Il fallait que je le réalise. Abandonnant définitivement la régie, ma R5 (mon seul bien à l'époque) et mes certitudes vacillantes, je m'installai là-bas, à Osaka d'abord, puis à Tokyo.

J'y multipliai les aventures et boulots en tous genres, : professeur d'anglais, barman, importateur de meubles… Je m'y mariai, même, avec Mié, ma chère épouse, qui me donnera trois enfants, maintenant grands.

Le Japon était alors en pleine Bulle. Cette période de frénésie économique se mua bientôt en crise. C'est pourtant lors de ce mauvais tournant que je montai mon entreprise, Style France, avec laquelle je vendis la décoration et l'art de vivre à la française dans toutes les grandes villes du Japon.

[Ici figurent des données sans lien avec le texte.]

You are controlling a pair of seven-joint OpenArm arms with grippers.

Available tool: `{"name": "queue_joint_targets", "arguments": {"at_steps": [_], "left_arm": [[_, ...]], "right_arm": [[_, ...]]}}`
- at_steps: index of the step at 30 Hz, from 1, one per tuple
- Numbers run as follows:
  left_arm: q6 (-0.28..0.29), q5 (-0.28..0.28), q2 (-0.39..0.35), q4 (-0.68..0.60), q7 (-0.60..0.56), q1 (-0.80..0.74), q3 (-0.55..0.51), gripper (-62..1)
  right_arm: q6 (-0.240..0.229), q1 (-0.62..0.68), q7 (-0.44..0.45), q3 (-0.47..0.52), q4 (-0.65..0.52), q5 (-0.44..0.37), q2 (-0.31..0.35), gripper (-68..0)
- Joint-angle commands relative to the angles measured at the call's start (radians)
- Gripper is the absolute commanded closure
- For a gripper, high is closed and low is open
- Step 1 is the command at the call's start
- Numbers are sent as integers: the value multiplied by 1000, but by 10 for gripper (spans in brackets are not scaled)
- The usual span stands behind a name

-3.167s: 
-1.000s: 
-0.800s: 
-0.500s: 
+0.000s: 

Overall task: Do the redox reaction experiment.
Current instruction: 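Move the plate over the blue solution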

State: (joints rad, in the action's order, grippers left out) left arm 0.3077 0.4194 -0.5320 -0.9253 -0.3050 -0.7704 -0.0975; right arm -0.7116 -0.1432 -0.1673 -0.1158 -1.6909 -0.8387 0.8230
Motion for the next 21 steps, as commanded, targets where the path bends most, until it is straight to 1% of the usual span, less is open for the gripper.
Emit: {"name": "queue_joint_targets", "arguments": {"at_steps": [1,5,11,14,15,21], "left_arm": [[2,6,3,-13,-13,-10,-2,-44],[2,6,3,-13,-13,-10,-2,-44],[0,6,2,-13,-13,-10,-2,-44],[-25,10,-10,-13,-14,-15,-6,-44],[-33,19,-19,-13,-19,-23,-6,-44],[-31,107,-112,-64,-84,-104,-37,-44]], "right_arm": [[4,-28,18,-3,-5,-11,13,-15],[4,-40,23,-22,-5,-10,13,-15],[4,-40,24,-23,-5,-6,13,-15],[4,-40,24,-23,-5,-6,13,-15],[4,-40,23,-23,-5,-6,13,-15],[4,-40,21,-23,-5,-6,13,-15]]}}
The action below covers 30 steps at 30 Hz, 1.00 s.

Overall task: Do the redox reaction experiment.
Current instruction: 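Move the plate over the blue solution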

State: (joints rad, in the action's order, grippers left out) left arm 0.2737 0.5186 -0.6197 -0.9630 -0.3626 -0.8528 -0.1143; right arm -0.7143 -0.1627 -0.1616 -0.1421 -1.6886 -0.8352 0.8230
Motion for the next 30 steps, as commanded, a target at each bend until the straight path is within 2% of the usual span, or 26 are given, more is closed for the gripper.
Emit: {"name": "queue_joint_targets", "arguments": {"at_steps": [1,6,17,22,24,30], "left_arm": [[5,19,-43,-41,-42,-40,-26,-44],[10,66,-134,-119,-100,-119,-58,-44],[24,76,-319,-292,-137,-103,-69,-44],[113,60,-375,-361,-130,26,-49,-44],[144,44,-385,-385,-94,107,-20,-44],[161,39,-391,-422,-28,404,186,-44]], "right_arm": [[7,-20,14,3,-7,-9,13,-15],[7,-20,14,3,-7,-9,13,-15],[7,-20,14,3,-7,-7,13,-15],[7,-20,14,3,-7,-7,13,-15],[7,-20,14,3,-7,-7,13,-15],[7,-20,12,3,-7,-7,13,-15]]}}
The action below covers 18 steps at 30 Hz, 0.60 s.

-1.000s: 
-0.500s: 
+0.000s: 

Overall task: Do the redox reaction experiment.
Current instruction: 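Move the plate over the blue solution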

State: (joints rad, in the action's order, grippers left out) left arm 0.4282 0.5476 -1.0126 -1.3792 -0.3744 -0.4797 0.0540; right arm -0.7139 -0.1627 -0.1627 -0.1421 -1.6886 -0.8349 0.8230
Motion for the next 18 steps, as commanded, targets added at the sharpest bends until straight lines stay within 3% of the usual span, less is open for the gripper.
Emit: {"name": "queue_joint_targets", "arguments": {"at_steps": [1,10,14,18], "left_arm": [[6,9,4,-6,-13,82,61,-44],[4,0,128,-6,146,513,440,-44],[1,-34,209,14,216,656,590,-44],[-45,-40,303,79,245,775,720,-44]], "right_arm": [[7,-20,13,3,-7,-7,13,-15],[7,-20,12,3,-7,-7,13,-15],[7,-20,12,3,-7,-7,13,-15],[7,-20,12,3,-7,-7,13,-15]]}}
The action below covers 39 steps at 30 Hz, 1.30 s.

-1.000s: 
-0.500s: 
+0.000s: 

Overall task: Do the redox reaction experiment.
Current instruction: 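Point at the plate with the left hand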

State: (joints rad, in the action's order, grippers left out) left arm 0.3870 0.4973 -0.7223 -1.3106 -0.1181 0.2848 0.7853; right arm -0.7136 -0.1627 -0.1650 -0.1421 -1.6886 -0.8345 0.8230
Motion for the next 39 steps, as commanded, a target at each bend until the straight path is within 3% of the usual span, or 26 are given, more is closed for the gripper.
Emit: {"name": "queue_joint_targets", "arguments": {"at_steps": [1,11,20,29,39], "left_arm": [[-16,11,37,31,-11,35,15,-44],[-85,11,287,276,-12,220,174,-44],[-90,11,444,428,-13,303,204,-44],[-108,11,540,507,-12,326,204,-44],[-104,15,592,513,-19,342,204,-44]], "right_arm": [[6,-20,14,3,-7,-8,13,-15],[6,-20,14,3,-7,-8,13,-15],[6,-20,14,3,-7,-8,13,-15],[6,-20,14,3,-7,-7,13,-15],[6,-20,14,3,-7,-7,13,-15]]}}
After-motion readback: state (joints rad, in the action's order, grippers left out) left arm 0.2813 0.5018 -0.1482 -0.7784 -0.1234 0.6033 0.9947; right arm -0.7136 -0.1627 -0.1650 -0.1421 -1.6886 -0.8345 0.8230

Je dirige aujourd'hui la filiale nippone du plus grand producteur de vin français, le groupe Castel.

Style France hier, Castel à présent… Je suis devenu un pont entre mes cultures natale et d'adoption.… »

Pays aux traditions millénaires, le Japon vient d'entrer dans une nouvelle ère impériale, Reiwa : « la Vénérable Harmonie ». Est-ce la pensée Zen ? l'harmonie au Japon s'accomode fort bien de la contradiction ! Pays vieillissant, il n'en accueillera pas moins cet automne la Coupe du monde de rugby et l'an prochain les Jeux Olympiques. En quête perpétuelle d'efficience, l'imprévu le désempare : Fukushima en 2011. Sa justice fonctionne, mais sur la base de règles d'un autre âge : Carlos Ghosn aujourd'hui. La déflation de son économie semble perpétuelle mais ses grandes entreprises rayonnent dans le monde entier et restent, pour beaucoup, des modèles enviés.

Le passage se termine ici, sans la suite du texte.